Medication use was primarily recorded by interviewers from medications/containers provided by participants. A minority of participants (22%) recalled their medication use. The medication use variable indicated whether respondents were taking (1) NSAID/Salicylate medication, including in the past 24 hours, (2) Cox-2 Inhibitor, (3) Inhaled Corticosteroid, (4) Corticotropin/Glucocorticoid, (5) Antirheumatic/Antipsoriatic, or (6) Immunosuppressive medications in the past four weeks. This indicator was constructed in accordance with the Add Health documentation (36).

Health behaviors

Physical activity was assessed with 7 items that asked how many times participants had engaged in a variety of sports in the past 7 days (e.g., running, bicycling, weightlifting, soccer, football, walking). Physical activity was coded as the maximum number of times that a participant had engaged in physical activities across these items with 0=not at all to 33 time or more in the past seven days. Alcohol use was assessed as the extent of drinking in the past year. Possible responses included 0= never, 1= 1 or 2 days in the past 12 months, 2= once a month or less, 3= 2 or 3 days a month, 4= 1 or 2 days a week, 5= 3 to 5 days a week, and 6= almost every day. The dichotomous past smoking variable indicated whether the subject had ever smoked. The dichotomous current smoking variable indicated whether the subject had smoked at least one cigarette/day in the past 30 days.

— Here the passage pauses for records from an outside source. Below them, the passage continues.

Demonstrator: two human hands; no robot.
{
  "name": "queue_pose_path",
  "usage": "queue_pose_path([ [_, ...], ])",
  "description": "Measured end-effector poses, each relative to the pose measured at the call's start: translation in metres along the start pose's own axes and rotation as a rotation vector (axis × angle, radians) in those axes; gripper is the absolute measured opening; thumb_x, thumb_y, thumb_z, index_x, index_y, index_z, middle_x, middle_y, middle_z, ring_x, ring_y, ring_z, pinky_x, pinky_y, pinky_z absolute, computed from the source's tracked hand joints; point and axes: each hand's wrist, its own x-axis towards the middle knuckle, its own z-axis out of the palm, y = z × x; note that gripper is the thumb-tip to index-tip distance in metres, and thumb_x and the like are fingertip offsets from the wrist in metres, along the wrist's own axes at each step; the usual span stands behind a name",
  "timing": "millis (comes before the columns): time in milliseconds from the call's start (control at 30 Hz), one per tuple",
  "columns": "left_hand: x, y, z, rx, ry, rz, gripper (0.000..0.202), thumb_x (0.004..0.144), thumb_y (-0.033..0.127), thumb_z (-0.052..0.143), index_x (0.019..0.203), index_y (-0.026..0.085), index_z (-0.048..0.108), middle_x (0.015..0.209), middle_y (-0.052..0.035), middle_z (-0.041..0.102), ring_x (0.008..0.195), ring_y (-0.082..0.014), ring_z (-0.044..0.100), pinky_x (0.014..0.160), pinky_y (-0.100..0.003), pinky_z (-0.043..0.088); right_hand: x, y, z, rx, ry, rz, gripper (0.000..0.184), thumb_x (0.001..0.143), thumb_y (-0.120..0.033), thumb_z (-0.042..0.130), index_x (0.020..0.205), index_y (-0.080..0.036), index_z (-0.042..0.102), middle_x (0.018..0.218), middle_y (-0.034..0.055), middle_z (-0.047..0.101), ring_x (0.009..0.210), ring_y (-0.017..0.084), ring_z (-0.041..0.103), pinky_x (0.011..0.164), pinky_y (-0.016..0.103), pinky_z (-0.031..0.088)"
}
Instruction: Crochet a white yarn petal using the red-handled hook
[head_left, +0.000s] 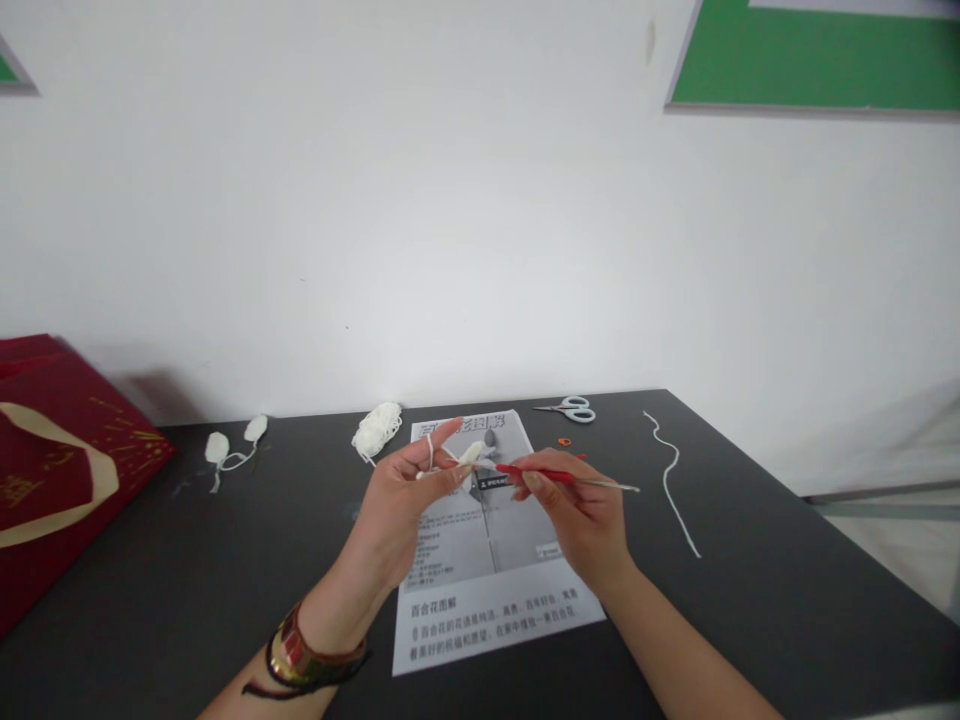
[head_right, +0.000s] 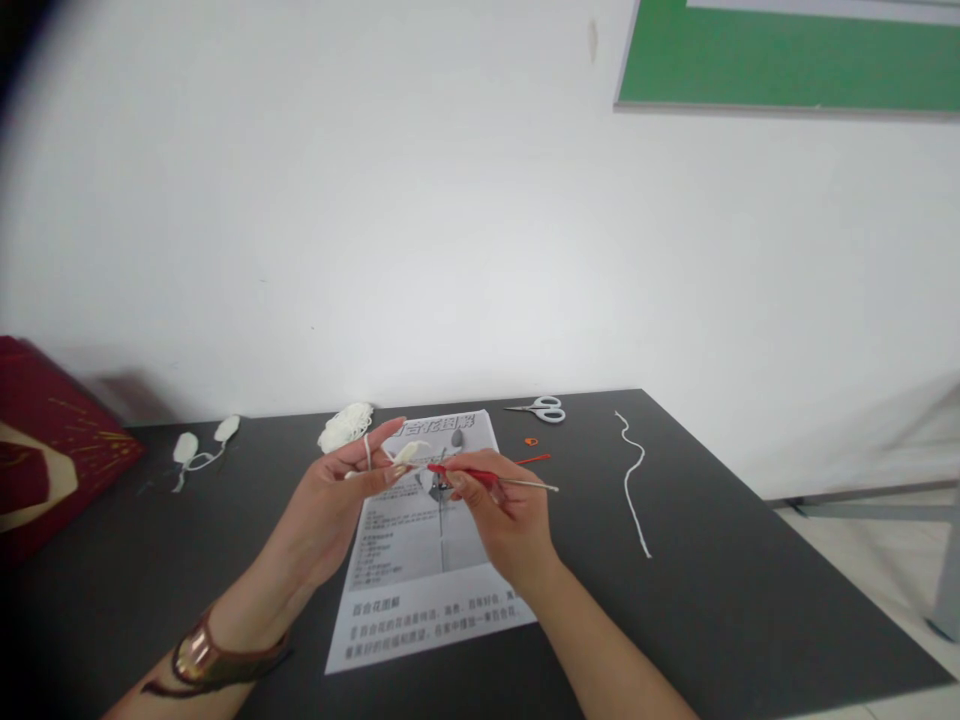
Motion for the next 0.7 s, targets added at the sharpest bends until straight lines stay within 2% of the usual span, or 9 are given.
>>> queue_pose_path([
  [100, -0.001, 0.001, 0.001, -0.055, 0.021, 0.006, 0.051, 0.064, 0.015, 0.077, 0.114, 0.023, 0.065, 0.072, 0.0052, 0.055, 0.063, -0.0075, 0.054, 0.068, -0.023, 0.042, -0.001, 0.0, -0.002, -0.036, -0.06, -0.077, 0.015, 0.082, -0.015, 0.062, 0.09, -0.024, 0.071, 0.079, 0.0029, 0.069, 0.067, 0.014, 0.063, 0.06, 0.027, 0.05],
  [200, 0.0, 0.005, 0.002, -0.155, 0.003, -0.07, 0.048, 0.065, 0.012, 0.075, 0.111, 0.018, 0.066, 0.069, 0.0035, 0.057, 0.067, -0.0085, 0.056, 0.07, -0.022, 0.042, -0.002, 0.001, -0.003, -0.064, -0.125, -0.19, 0.024, 0.083, -0.009, 0.058, 0.096, -0.025, 0.07, 0.086, 0.0047, 0.07, 0.075, 0.017, 0.065, 0.066, 0.031, 0.052],
  [300, 0.001, 0.008, 0.004, -0.236, -0.032, -0.177, 0.044, 0.065, 0.01, 0.073, 0.109, 0.012, 0.067, 0.073, -0.0018, 0.063, 0.071, -0.0112, 0.058, 0.07, -0.023, 0.043, -0.003, 0.0, -0.005, -0.184, -0.204, -0.38, 0.035, 0.081, -0.002, 0.056, 0.105, -0.025, 0.068, 0.095, 0.0072, 0.07, 0.083, 0.019, 0.065, 0.069, 0.034, 0.053],
  [367, -0.001, 0.009, 0.005, -0.241, -0.032, -0.17, 0.043, 0.066, 0.009, 0.073, 0.109, 0.011, 0.066, 0.075, -0.0029, 0.065, 0.072, -0.0118, 0.059, 0.072, -0.024, 0.044, -0.004, -0.001, -0.005, -0.293, -0.237, -0.519, 0.042, 0.08, 0.001, 0.054, 0.112, -0.024, 0.065, 0.1, 0.0087, 0.07, 0.086, 0.019, 0.064, 0.071, 0.035, 0.054],
  [500, -0.008, 0.008, 0.009, -0.142, 0.034, 0.0, 0.057, 0.065, 0.011, 0.075, 0.12, 0.018, 0.059, 0.067, 0.0043, 0.061, 0.065, -0.0105, 0.06, 0.069, -0.024, 0.045, -0.008, 0.001, -0.005, -0.508, -0.282, -0.755, 0.041, 0.085, -0.007, 0.05, 0.123, -0.02, 0.057, 0.105, 0.0129, 0.068, 0.094, 0.022, 0.062, 0.074, 0.037, 0.056],
  [567, -0.011, 0.006, 0.011, -0.039, 0.092, 0.097, 0.06, 0.065, 0.014, 0.075, 0.122, 0.023, 0.057, 0.069, 0.0052, 0.061, 0.062, -0.0104, 0.059, 0.065, -0.024, 0.046, -0.01, 0.001, -0.004, -0.625, -0.3, -0.848, 0.039, 0.087, -0.012, 0.048, 0.125, -0.015, 0.055, 0.104, 0.0153, 0.068, 0.097, 0.024, 0.062, 0.077, 0.038, 0.056],
  [633, -0.012, 0.004, 0.011, 0.108, 0.156, 0.223, 0.049, 0.066, 0.017, 0.075, 0.113, 0.022, 0.063, 0.074, 0.002, 0.064, 0.069, -0.0143, 0.062, 0.069, -0.027, 0.047, -0.011, 0.001, -0.003, -0.696, -0.302, -0.892, 0.038, 0.086, -0.011, 0.05, 0.124, -0.013, 0.055, 0.102, 0.0164, 0.068, 0.097, 0.024, 0.062, 0.079, 0.039, 0.056],
  [700, -0.011, 0.002, 0.011, 0.261, 0.201, 0.338, 0.029, 0.065, 0.019, 0.075, 0.094, 0.019, 0.069, 0.081, -0.0032, 0.068, 0.085, -0.0215, 0.064, 0.077, -0.031, 0.047, -0.011, 0.001, -0.002, -0.668, -0.29, -0.861, 0.04, 0.084, -0.008, 0.052, 0.123, -0.013, 0.055, 0.101, 0.0159, 0.068, 0.093, 0.023, 0.063, 0.076, 0.037, 0.056],
])
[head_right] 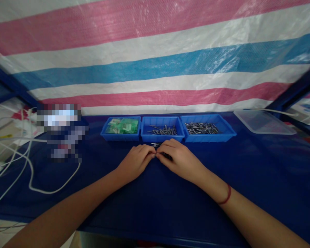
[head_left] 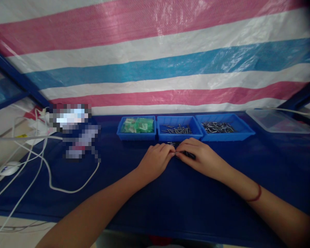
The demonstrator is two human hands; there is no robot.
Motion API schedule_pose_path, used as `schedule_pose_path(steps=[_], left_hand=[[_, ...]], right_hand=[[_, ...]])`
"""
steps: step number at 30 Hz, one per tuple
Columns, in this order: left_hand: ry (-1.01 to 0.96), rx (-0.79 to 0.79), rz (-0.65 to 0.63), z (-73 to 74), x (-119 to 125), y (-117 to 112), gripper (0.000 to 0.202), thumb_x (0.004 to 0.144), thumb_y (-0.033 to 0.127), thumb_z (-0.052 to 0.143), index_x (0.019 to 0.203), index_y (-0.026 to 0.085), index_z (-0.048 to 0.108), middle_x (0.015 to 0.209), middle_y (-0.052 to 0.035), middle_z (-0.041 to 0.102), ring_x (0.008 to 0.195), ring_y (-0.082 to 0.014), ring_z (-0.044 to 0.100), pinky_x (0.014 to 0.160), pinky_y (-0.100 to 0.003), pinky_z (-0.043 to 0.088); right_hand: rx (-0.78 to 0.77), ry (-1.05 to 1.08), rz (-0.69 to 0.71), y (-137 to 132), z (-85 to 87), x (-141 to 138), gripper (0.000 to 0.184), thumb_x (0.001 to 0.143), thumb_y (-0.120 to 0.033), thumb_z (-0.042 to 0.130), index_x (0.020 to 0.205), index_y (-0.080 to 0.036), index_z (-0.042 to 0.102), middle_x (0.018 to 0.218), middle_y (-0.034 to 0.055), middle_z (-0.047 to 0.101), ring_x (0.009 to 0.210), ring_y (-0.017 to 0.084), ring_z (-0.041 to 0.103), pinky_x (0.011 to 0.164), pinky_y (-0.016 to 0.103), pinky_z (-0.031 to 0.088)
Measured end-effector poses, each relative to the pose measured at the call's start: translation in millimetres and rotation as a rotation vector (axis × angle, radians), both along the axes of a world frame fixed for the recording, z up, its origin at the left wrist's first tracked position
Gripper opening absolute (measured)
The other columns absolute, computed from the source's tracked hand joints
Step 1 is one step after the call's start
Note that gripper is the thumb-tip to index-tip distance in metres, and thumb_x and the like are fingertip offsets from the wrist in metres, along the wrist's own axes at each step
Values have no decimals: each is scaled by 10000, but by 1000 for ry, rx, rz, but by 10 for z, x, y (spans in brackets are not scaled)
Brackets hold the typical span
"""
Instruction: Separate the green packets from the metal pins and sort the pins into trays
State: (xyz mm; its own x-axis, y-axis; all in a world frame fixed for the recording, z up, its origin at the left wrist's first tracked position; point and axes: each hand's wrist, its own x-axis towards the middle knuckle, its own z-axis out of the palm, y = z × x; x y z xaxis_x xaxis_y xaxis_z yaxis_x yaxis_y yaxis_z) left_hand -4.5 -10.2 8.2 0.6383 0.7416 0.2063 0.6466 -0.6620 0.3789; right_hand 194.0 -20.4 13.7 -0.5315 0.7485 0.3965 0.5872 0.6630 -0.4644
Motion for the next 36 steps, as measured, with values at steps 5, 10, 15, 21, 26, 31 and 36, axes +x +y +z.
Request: schedule_pose_path(steps=[5, 10, 15, 21, 26, 31, 36], left_hand=[[-165, -30, 23, -12, 2, 3, 139, 953, 278, 475, 1024, 187, 553, 982, -29, 660, 903, -178, 601, 764, -301, 408], [-193, -27, -25, -57, 8, 11, 172, 952, 285, 471, 962, 174, 601, 927, -39, 646, 883, -171, 601, 760, -280, 424], [-308, -62, -31, -56, -2, 25, 177, 941, 285, 494, 920, 169, 626, 901, -38, 634, 848, -152, 597, 759, -255, 440], [-380, -110, -39, -44, -9, 20, 164, 913, 309, 542, 895, 177, 637, 858, -29, 626, 778, -137, 584, 702, -236, 440], [-433, -137, 0, -28, 1, 12, 143, 900, 289, 558, 895, 177, 647, 859, -28, 627, 753, -130, 574, 700, -239, 439], [-577, -155, 130, 1, 8, 8, 141, 880, 290, 580, 856, 169, 649, 815, -21, 631, 738, -130, 566, 698, -245, 443], [-651, -216, 169, 17, 14, -7, 149, 873, 298, 576, 849, 167, 641, 793, -16, 622, 713, -124, 558, 665, -241, 446]], right_hand=[[-134, 198, -93, 3, 5, -9, 125, 876, -293, 574, 877, -213, 670, 848, 39, 663, 768, 163, 599, 687, 297, 472], [-245, 291, -165, -18, 23, -36, 195, 858, -385, 589, 836, -210, 672, 785, 26, 649, 635, 136, 547, 563, 276, 422], [-300, 354, -181, -34, 12, -62, 210, 853, -404, 588, 859, -209, 666, 822, 39, 658, 664, 150, 560, 574, 285, 432], [-309, 397, -171, -55, 18, -85, 181, 860, -378, 585, 841, -212, 656, 830, 47, 653, 748, 175, 588, 637, 302, 447], [-286, 459, -229, -61, 5, -75, 154, 860, -344, 575, 821, -200, 614, 805, 39, 617, 747, 171, 570, 650, 297, 440], [-351, 376, -233, -57, -1, -56, 147, 868, -323, 548, 815, -195, 597, 725, 4, 572, 643, 137, 513, 592, 271, 412], [-396, 288, -105, -79, 49, -79, 179, 880, -353, 549, 868, -193, 627, 767, 9, 598, 639, 129, 510, 579, 256, 413]])
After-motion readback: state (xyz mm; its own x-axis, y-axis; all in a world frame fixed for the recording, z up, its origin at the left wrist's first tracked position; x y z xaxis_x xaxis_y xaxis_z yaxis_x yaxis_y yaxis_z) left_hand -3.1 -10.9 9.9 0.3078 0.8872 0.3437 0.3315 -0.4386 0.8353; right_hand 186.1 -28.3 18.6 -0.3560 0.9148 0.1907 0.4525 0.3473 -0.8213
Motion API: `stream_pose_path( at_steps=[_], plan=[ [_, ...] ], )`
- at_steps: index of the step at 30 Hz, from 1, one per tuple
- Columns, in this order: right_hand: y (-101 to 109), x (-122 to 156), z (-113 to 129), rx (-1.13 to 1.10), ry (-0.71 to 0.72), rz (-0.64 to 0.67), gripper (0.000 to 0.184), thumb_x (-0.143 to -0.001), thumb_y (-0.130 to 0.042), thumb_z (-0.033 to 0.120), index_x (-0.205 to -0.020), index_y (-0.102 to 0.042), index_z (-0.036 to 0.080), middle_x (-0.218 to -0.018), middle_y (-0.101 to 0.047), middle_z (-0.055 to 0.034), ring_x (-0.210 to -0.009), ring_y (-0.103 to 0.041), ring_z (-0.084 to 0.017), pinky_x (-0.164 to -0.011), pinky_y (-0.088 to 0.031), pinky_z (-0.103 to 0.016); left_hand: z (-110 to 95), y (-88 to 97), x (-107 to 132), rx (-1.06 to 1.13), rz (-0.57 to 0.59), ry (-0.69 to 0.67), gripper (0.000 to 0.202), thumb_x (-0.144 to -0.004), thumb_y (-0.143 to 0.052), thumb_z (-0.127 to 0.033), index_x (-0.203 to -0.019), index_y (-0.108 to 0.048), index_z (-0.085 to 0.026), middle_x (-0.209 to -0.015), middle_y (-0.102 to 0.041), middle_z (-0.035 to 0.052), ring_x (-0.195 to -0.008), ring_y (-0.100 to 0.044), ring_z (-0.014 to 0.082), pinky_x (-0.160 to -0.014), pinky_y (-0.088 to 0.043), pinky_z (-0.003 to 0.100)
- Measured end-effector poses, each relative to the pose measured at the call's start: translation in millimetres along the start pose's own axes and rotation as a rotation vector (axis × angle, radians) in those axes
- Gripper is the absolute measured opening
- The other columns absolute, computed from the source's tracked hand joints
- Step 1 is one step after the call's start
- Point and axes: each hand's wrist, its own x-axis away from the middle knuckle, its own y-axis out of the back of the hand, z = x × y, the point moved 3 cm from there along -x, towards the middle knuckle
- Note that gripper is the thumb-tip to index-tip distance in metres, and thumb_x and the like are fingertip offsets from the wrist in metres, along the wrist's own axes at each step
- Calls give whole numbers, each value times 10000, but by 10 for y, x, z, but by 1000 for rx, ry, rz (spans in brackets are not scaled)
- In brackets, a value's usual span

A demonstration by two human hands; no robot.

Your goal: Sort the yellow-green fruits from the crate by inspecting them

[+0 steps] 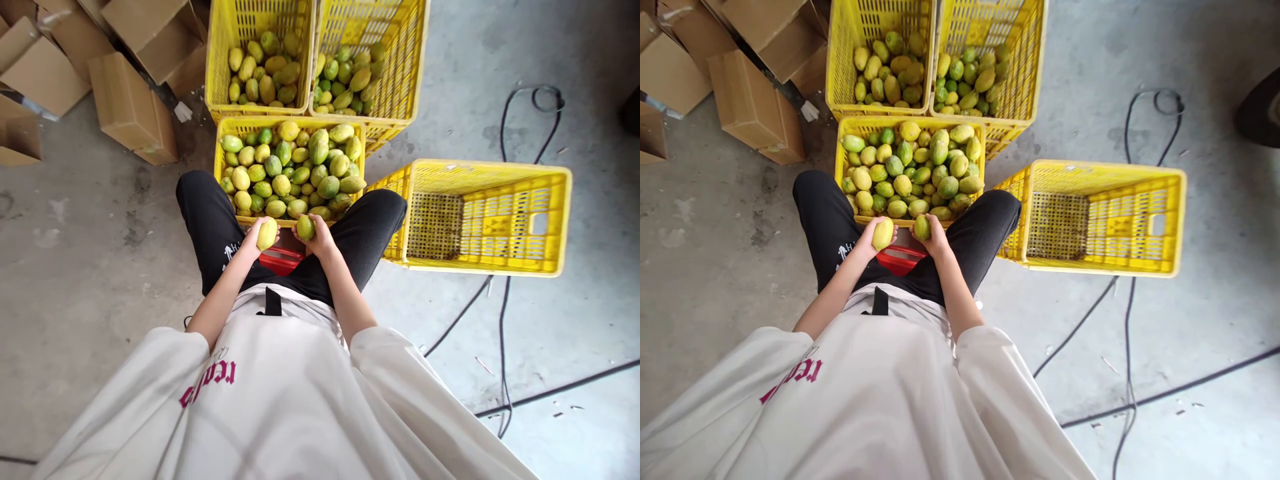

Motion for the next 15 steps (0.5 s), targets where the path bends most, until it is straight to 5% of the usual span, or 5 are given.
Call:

Adiposity-related variables were assessed by trained field interviewers. Body mass index (BMI) was calculated as weight (kg) / height (m2). Because associations between BMI and hs-CRP have been reported to differ by sex (e.g., 26), a BMI by hs-CRP interaction was included. A squared BMI term was created in order to allow for effects of extreme obesity. BMI is typically a strong correlate of CRP, and thus typically adjusted for in analyses testing unique associations with CRP (39). Waist circumference—an additional, and perhaps better indicator of health-related adiposity—was measured in centimeters.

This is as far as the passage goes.